術後および12ヶ月後のフォローアップでは痛みはかなり緩和されました(VAS2 2,PNI3 1)。 松葉杖なしで歩けるようになり、脚をまっすぐに伸ばせるようになった。 踵と足底の感覚は、ピンポイント、温度、軽いタッチで改善がみられた。 婦人科医に紹介され、腹腔鏡検査を行ったが、骨盤内子宮内膜症の証拠はなかった。
考察
子宮内膜症は、子宮腔外の子宮内膜組織の増殖によって特徴づけられる慢性再発性疾患である。 生殖年齢にある女性の1%~5%が罹患する一般的な婦人科疾患である。 エストロゲン依存性の疾患であり、卵巣活動の低下時に病変は退縮する。 病因については多くの説が唱えられているが、最も広く受け入れられているのはSampson4によるもので、逆行性月経が基本的なメカニズムであるとされた。 この説は、Kruitwagenら5、Scott、Te Linde、Wharton6、D’Hoogheら7によって行われた実験によって支持されている。1962年にHeadら8が周期性坐骨神経痛の1例を報告した。 典型的な症状は月経に関連した坐骨神経痛で,無痛期間が徐々に短くなり,痛みが恒常化することもある。 腰痛を訴える患者はおらず、通常は四肢の後面または外側から足先まで広がる大腿部の痛みで、時に感覚障害、筋力低下、反射変化を伴う。

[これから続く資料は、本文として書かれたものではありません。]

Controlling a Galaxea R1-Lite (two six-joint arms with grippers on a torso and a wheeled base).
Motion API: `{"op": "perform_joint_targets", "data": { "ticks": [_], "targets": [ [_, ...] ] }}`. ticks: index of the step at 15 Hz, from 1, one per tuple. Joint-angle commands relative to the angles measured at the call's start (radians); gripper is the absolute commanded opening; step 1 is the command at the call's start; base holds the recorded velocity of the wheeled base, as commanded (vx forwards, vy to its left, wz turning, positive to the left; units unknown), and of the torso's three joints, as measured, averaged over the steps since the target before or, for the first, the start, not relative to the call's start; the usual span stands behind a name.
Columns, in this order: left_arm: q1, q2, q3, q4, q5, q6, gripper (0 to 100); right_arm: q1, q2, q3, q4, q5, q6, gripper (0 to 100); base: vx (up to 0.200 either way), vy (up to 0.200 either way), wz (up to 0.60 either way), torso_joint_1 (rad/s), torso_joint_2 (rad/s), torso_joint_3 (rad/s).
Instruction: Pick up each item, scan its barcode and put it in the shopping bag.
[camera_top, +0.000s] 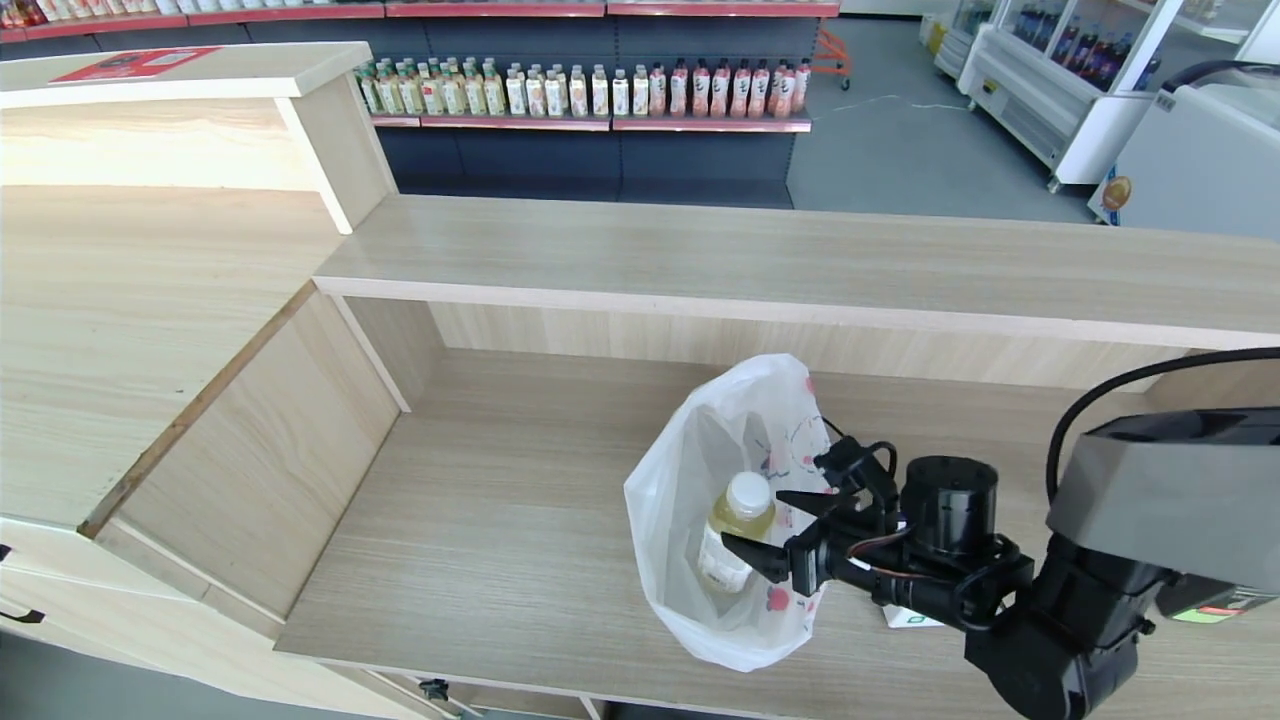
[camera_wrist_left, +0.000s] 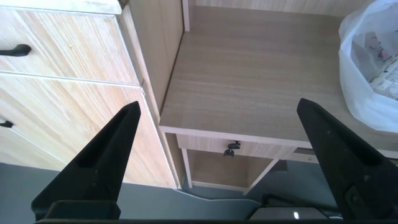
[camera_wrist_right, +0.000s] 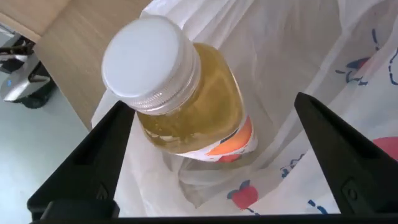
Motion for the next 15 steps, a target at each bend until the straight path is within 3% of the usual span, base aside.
{"op": "perform_joint_targets", "data": {
  "ticks": [1, 7, 9, 12, 15],
  "targets": [
    [0.0, 0.0, 0.0, 0.0, 0.0, 0.0, 100, -0.05, -0.311, 0.085, 0.156, -0.014, 0.124, 100, 0.0, 0.0, 0.0, 0.0, 0.0, 0.0],
    [0.0, 0.0, 0.0, 0.0, 0.0, 0.0, 100, -0.248, -0.68, 0.217, 0.305, -0.03, 0.163, 100, 0.0, 0.0, 0.0, 0.0, 0.0, 0.0],
    [0.0, 0.0, 0.0, 0.0, -0.001, 0.0, 100, -0.422, -0.776, 0.236, 0.477, -0.033, 0.102, 100, 0.0, 0.0, 0.0, 0.0, 0.0, 0.0],
    [0.0, 0.0, 0.0, 0.0, -0.001, 0.0, 100, -0.593, -0.771, 0.236, 0.506, -0.027, 0.068, 100, 0.0, 0.0, 0.0, 0.0, 0.0, 0.0],
    [0.0, 0.0, 0.0, 0.0, 0.0, -0.003, 100, -0.621, -0.8, 0.247, 0.512, -0.026, 0.068, 100, 0.0, 0.0, 0.0, 0.0, 0.0, 0.0]
  ]
}}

神経根や神経内に子宮内膜組織が存在することは、この疾患の稀なバリエーションの一つである。 子宮内膜性坐骨神経痛の正確な病因は、まだわかっていない。 子宮内膜組織が坐骨神経に局在することを説明するために、多くの理論が提唱されてきた。 10 これは、”ポケットサイン”(骨盤腹膜の脱出により周囲の後腹膜組織にポケットが形成され、坐骨神経節に向かって広がる)を生じさせると考えられている。 11
異所性子宮粘膜は、いったん末梢神経に移植されると、積極的に上衣および会陰に侵入する。 エストロゲンとプロゲステロンの生理的な離脱は、隣接する組織の空間に子宮内膜腫を「月経」させ、子宮内出血と高密度の線維化をもたらす。 月経周期ごとに、体内のホルモン環境が変化するため、坐骨神経内の子宮内膜組織は周辺組織へ出血し、かなりの炎症反応を引き起こす。

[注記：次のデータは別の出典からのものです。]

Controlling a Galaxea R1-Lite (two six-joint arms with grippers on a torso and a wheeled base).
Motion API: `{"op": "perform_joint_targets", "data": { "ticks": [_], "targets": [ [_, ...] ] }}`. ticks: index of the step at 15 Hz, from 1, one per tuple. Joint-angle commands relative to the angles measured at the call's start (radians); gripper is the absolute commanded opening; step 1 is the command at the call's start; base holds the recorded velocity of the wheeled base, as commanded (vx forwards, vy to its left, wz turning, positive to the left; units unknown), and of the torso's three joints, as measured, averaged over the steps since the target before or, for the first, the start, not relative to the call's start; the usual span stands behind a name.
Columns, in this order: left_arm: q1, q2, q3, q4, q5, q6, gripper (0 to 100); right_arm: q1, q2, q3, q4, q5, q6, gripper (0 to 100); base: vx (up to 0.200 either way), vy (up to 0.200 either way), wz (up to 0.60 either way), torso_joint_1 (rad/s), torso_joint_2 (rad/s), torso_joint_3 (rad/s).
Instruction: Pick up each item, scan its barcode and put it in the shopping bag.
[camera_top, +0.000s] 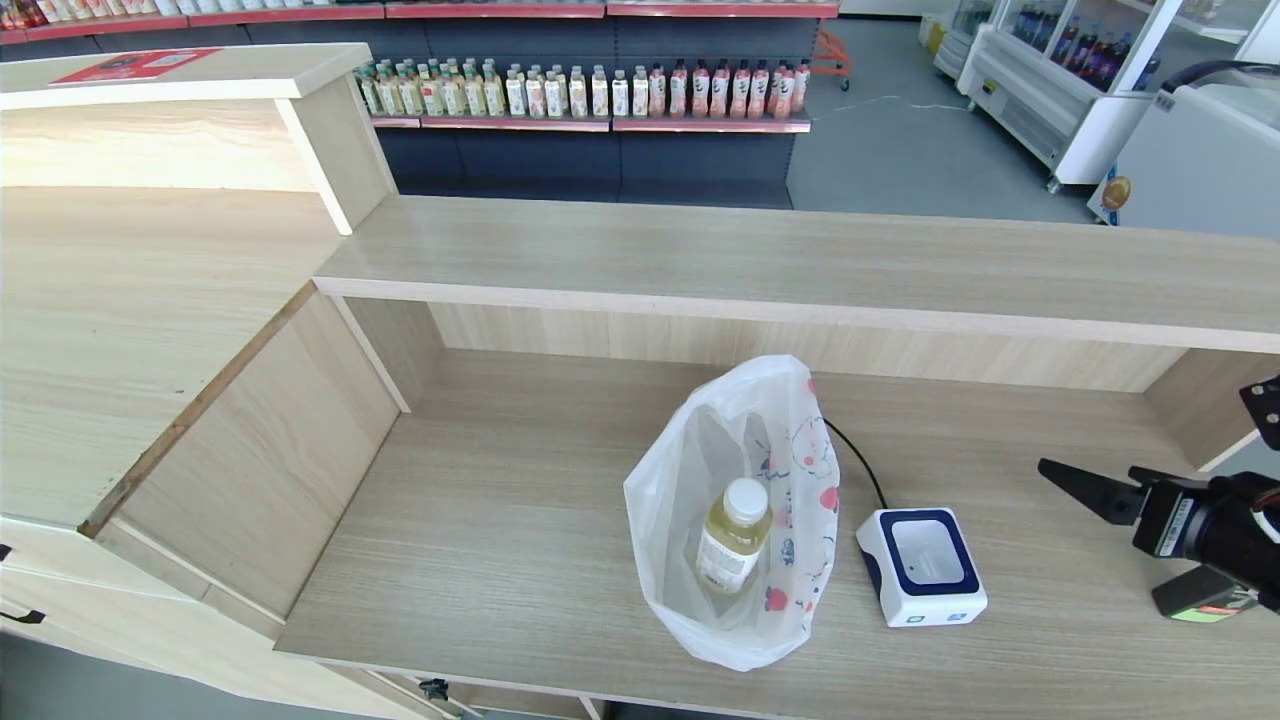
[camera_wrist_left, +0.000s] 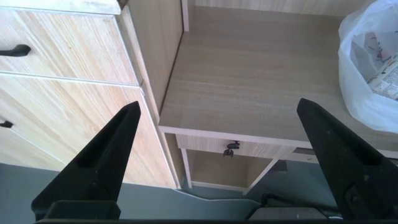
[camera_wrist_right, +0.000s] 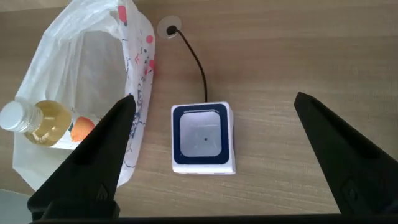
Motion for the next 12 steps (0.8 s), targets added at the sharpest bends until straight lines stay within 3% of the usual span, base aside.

他の診断の可能性を考える際には、臨床および神経放射線学的評価を十分に行うことが重要である。 組織学的な診断は、病変部の吸引生検により行われることがあります。 最近,経皮的CTガイド下針生検とCD10免疫組織化学染色により坐骨内膜症と診断された症例がある。10 組織学的診断は,他の疾患,特に坐骨内膜症に伴う悪性を除外するには有用であるが,この疾患は臨床歴,画像診断,ホルモン療法後の画像上の病変退縮を示すことにより診断することが可能である。 CTやMRIで診断が可能であるが、外観は固形または複雑な嚢胞性腫瘤、壁の厚いまたは薄い嚢胞性病変と多様である。 この症例では、骨盤内の他の場所に子宮内膜症がないことから、坐骨内膜症の診断を否定することはできなかった。 MR画像では、子宮内膜腫はしばしばT1強調およびT2強調の両シーケンスで比較的高信号を示す。 信号の強さは、一方では出血の量と年齢、他方では子宮内膜細胞および間質の割合の関数である。 磁気共鳴画像は、良性の神経原性腫瘍との鑑別診断に有用である。 筋電図は伝導速度の低下と同時に脱神経の兆候を示すことができ、根元神経と末梢神経の病変の鑑別や神経の回復の経過観察に役立つ可能性がある。 性腺活動を抑制する薬物療法を速やかに開始することで、診断の確定と病状の進行を防ぐことができる。 しかし、ホルモン療法は長期間続けなければなりません。 妊娠の可能性が低くなり、再発率も高い。 この患者さんの場合、保存的手術で症状が消失しました。
診断が遅れた進行例では、手術で病巣を完全に除去しても、運動機能が完全に回復することは稀です。 治癒過程での線維化が永久的な神経損傷を誘発する可能性が高い。 予後は、発症から診断までの期間に左右されるというのが一般的な見解です。 診断が遅れると、かなりの障害が残る可能性があります。 月経に関連した坐骨神経痛を呈する患者には、この診断を考慮する必要があります。
本論文の主題に直接的または間接的に関連する商業団体から、いかなる形態の利益も受け取っておらず、また受け取る予定もない。